Stored entries
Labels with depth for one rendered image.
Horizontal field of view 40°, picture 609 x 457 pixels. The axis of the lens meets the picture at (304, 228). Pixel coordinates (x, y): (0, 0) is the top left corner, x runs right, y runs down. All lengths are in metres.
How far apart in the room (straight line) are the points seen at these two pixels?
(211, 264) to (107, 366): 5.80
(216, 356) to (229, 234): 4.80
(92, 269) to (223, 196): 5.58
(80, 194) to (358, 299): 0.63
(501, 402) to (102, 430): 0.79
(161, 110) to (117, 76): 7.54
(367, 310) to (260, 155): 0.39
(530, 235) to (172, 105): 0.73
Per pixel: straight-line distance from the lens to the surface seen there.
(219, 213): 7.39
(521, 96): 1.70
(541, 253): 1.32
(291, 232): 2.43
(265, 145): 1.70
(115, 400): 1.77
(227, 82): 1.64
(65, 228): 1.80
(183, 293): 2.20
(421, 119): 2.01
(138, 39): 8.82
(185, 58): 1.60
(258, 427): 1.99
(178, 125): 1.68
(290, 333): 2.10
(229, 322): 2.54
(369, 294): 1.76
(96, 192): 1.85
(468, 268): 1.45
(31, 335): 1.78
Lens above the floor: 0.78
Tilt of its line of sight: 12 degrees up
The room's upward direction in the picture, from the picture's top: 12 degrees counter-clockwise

To do
All of the entries are to be set down again without alteration.

Expected answer
Labels with depth for one rendered image.
Horizontal field of view 40°, picture 609 x 457 pixels. The axis of the lens meets the picture at (304, 228). Pixel coordinates (x, y): (0, 0) is the top left corner, x runs right, y runs down. All lengths are in metres.
How far apart in the room (straight line) are the points seen at these two pixels?
(211, 264) to (107, 366): 5.80
(216, 356) to (229, 234): 4.80
(92, 269) to (223, 196): 5.58
(80, 194) to (358, 299): 0.63
(501, 402) to (102, 430): 0.79
(161, 110) to (117, 76): 7.54
(367, 310) to (260, 155): 0.39
(530, 235) to (172, 105): 0.73
Per pixel: straight-line distance from the lens to the surface seen there.
(219, 213): 7.39
(521, 96): 1.70
(541, 253): 1.32
(291, 232): 2.43
(265, 145): 1.70
(115, 400): 1.77
(227, 82): 1.64
(65, 228): 1.80
(183, 293): 2.20
(421, 119): 2.01
(138, 39): 8.82
(185, 58): 1.60
(258, 427): 1.99
(178, 125): 1.68
(290, 333): 2.10
(229, 322): 2.54
(369, 294): 1.76
(96, 192): 1.85
(468, 268): 1.45
(31, 335): 1.78
Lens above the floor: 0.78
Tilt of its line of sight: 12 degrees up
The room's upward direction in the picture, from the picture's top: 12 degrees counter-clockwise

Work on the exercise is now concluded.